- [WHAT NEEDS TO BE DONE]: Of the entries below, return exactly those lines that fall between the one containing "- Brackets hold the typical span" and the one containing "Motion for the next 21", the two end lines included.
===== EXCERPTED DATA =====
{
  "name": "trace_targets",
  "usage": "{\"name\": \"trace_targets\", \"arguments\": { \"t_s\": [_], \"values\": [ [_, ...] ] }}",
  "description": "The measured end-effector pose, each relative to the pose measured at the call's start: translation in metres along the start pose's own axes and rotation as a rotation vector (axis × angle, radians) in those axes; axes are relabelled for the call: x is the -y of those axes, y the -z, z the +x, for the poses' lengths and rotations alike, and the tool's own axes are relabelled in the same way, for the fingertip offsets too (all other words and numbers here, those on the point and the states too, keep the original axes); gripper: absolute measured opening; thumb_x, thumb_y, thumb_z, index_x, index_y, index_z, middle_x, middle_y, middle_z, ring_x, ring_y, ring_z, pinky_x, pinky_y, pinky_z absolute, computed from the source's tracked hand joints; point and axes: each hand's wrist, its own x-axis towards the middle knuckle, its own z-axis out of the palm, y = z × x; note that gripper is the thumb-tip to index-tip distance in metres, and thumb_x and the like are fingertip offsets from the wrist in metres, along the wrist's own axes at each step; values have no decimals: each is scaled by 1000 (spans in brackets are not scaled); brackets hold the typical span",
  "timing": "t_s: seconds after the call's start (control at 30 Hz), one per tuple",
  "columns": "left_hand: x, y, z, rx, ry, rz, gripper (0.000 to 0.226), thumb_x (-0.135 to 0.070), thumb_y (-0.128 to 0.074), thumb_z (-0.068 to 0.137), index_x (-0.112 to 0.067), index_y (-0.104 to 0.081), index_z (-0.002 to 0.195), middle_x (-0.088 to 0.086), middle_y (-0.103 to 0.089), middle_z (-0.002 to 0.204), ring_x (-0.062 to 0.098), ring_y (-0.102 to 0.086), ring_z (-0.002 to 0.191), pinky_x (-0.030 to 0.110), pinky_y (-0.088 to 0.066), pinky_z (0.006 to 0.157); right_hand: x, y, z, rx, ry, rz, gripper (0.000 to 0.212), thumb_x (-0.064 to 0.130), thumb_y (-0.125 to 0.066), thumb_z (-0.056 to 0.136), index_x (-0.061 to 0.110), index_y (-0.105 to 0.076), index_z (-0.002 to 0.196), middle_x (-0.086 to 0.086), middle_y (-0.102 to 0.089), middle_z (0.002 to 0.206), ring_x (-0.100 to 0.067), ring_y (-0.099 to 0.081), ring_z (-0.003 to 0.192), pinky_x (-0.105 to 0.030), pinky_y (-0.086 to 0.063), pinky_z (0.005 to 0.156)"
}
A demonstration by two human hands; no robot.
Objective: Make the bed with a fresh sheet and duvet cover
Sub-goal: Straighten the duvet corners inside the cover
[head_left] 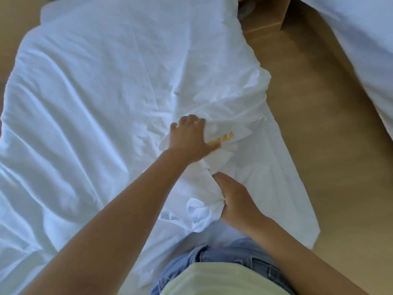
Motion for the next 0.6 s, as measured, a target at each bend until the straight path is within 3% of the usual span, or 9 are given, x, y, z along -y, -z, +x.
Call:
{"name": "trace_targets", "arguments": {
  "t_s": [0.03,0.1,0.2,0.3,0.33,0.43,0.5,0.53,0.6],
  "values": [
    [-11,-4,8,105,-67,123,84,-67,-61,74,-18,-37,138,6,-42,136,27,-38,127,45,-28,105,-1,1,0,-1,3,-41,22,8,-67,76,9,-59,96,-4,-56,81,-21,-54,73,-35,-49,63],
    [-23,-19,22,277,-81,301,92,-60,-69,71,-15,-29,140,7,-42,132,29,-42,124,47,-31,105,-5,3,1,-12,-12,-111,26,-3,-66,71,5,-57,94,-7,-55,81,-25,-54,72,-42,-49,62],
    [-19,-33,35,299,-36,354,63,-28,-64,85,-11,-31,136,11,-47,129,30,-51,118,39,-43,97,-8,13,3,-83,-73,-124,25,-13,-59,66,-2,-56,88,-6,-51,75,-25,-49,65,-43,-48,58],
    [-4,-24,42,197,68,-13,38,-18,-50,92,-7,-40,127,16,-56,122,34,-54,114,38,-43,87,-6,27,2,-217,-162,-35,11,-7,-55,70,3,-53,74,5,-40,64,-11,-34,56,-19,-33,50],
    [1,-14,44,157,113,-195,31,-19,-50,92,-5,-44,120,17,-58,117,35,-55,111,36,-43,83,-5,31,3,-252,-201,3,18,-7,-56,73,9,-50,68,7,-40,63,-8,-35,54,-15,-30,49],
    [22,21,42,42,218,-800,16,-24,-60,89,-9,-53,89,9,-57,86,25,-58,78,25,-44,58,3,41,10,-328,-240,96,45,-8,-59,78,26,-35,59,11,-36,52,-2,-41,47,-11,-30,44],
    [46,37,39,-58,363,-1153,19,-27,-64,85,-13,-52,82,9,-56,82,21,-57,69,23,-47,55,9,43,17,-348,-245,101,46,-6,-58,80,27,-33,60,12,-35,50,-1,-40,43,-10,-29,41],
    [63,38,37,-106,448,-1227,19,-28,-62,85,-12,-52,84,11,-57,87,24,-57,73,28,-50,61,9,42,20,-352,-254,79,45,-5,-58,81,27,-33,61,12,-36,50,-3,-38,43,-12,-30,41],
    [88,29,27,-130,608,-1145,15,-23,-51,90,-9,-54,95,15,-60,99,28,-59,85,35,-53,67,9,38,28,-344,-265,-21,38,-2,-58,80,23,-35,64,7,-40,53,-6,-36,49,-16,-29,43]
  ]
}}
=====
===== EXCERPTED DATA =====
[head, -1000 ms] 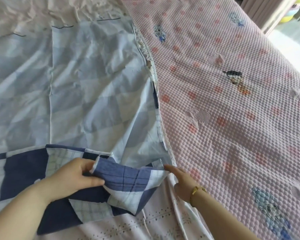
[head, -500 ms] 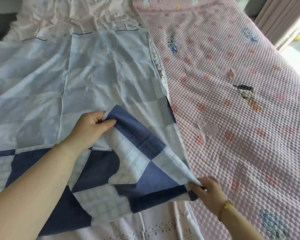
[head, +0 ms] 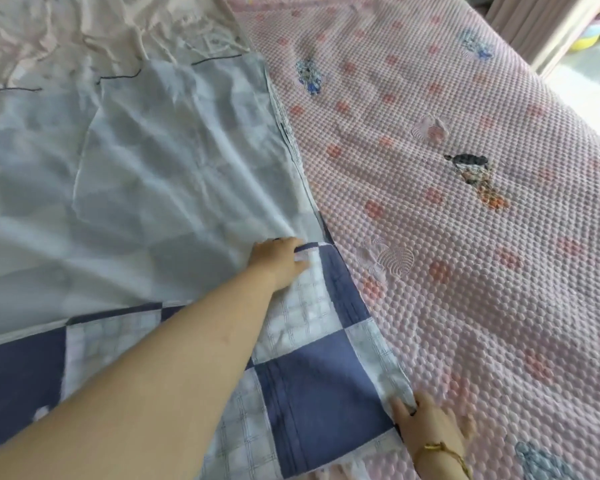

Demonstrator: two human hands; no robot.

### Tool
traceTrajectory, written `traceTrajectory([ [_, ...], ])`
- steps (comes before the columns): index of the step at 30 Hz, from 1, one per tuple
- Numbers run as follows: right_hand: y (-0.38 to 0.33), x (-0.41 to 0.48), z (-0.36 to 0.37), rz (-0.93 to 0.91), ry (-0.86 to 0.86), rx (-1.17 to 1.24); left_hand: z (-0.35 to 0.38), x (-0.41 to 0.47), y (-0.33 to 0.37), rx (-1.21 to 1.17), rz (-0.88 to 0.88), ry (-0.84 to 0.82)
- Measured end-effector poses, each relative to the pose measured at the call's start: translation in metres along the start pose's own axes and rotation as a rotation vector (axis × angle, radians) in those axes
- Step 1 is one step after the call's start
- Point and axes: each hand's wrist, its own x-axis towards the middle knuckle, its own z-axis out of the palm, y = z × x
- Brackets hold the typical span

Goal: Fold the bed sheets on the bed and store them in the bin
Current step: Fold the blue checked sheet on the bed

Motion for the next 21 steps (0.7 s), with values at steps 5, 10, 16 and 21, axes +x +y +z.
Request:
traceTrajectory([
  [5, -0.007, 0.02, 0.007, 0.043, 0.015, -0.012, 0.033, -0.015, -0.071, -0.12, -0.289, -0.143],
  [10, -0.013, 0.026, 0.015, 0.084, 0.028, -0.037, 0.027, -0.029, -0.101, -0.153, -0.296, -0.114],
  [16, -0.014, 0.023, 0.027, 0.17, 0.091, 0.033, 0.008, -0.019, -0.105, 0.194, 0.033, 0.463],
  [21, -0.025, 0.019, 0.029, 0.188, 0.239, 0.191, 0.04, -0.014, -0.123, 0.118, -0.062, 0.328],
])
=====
- [RESULT OF THE TASK]:
- Brackets hold the typical span

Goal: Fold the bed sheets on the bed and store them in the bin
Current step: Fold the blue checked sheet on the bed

Motion for the next 21 steps (0.7 s), with values at steps 5, 10, 16 and 21, axes +x +y +z.

The answer requires nothing further.